What you should do:
Please print every record below exactly as it appears, but leave out the pictures.

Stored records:
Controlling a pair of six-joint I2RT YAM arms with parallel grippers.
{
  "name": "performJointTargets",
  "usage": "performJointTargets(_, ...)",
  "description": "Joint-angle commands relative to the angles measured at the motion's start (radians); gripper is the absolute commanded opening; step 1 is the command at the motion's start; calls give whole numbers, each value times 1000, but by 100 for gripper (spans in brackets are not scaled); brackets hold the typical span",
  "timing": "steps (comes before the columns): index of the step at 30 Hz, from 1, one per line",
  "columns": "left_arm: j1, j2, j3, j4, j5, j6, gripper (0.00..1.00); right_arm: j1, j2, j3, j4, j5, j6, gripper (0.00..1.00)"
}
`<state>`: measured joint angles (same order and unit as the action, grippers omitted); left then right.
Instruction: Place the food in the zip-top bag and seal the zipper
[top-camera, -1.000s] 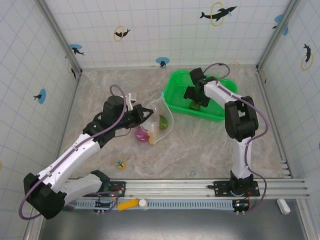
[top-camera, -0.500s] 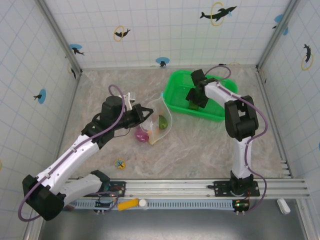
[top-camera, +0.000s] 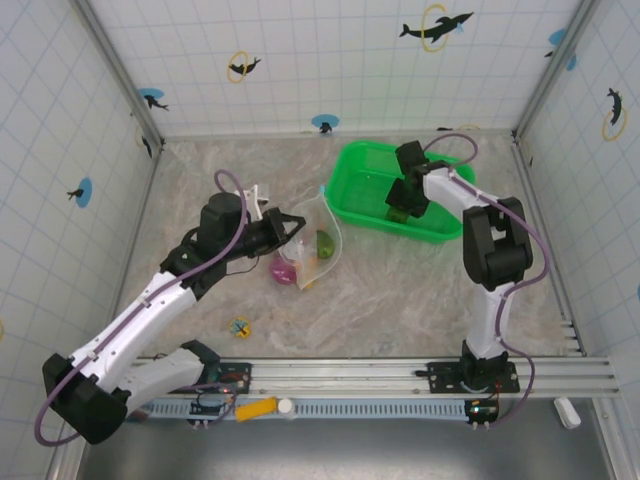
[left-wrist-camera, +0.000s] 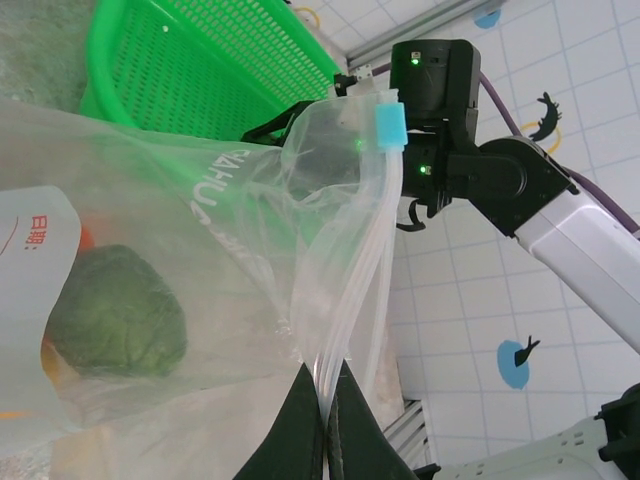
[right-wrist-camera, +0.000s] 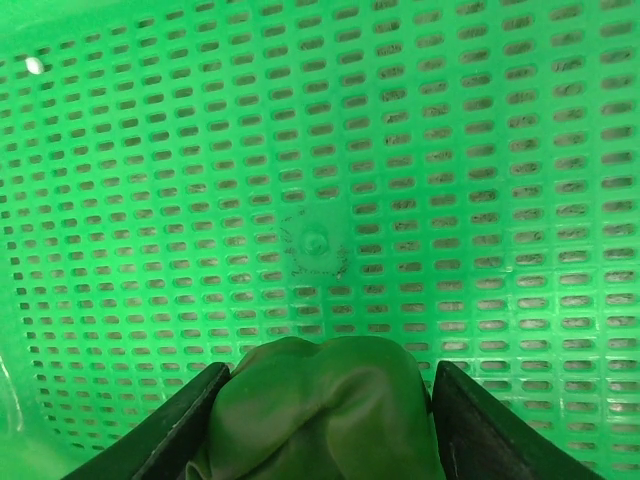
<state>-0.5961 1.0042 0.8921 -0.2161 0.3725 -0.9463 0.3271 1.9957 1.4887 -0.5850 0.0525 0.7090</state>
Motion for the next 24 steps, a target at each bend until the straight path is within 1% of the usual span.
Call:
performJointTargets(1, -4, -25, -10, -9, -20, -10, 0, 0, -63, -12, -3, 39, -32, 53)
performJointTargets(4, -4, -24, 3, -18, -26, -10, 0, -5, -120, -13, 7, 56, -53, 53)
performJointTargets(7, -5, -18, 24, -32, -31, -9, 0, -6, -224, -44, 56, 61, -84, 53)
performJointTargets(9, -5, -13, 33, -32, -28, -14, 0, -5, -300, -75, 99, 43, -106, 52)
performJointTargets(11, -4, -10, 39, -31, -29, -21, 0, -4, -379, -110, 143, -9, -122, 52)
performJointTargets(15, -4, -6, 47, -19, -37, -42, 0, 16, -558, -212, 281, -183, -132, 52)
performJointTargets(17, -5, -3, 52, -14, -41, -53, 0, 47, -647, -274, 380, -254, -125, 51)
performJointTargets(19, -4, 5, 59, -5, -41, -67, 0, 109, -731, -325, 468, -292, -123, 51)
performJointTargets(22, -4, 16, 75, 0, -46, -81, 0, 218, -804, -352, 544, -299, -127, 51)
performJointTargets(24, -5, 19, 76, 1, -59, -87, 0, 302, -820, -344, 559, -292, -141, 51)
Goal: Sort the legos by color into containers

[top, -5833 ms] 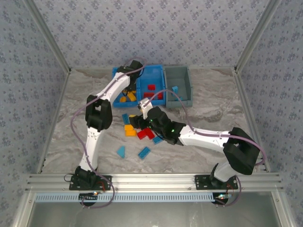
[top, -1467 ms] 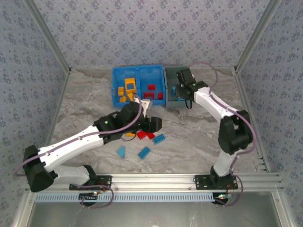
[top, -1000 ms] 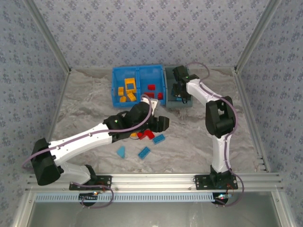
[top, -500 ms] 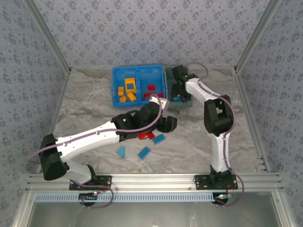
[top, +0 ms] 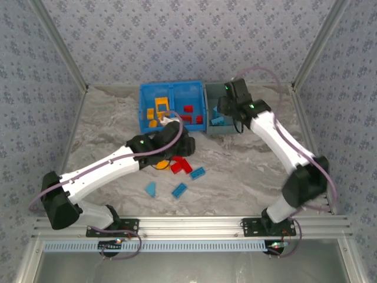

Exercise response:
Controlling a pair of six-joint I2RT YAM arms with parallel grippers.
{
  "name": "performJointTargets",
  "usage": "performJointTargets(_, ...)",
  "description": "Joint-angle commands relative to the angles measured at the motion's start (radians); gripper is the absolute commanded opening; step 1 is the command at the motion's start; calls give whole numbers, each value times 1000, but by 100 for gripper (spans in brackets are not scaled); brackets hold the typical span",
  "timing": "steps (comes before the columns): index of the step at 30 Hz, from 1, one per line",
  "columns": "left_arm: j1, j2, j3, j4, j5, j6, gripper (0.00..1.00); right_arm: j1, j2, j3, j4, j5, j6, gripper (0.00..1.00)"
}
`<state>`: measured joint angles (same order and unit as the action, grippers omitted); left then right.
Instruction: Place the food in the zip-top bag and seal the zipper
[top-camera, -1.000s] 
[top-camera, -0.500s] 
[top-camera, +0.000s] 
[left-wrist-camera, +0.000s] 
[right-wrist-camera, +0.000s] 
<state>-0.5961 1.0042 0.8921 -0.2161 0.3725 -0.9463 0.3271 1.9957 1.4887 -0.5850 0.0525 0.7090</state>
Motion for the next 24 steps, a target at each bend until the straight path is within 1% of the usual span.
Call:
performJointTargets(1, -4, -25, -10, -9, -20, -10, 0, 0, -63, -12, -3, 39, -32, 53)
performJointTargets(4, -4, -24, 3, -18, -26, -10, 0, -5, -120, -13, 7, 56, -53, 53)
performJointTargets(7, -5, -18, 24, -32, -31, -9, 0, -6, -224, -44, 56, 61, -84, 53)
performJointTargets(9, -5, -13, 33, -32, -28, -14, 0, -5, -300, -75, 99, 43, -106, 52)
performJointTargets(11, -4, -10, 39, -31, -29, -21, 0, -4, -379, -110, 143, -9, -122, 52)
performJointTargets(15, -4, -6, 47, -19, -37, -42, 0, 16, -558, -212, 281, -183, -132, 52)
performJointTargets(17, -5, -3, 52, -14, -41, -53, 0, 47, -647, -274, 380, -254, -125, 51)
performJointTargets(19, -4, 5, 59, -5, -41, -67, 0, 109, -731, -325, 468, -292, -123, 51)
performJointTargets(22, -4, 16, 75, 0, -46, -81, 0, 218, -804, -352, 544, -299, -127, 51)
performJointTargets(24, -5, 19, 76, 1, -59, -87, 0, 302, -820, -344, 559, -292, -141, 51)
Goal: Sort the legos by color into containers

[top, -5833 ms] 
[top, -1467 ms] 
[top, -1000 ms] 
[top, -500 ms] 
[top, +0 ms] 

Nothing further is required for this answer.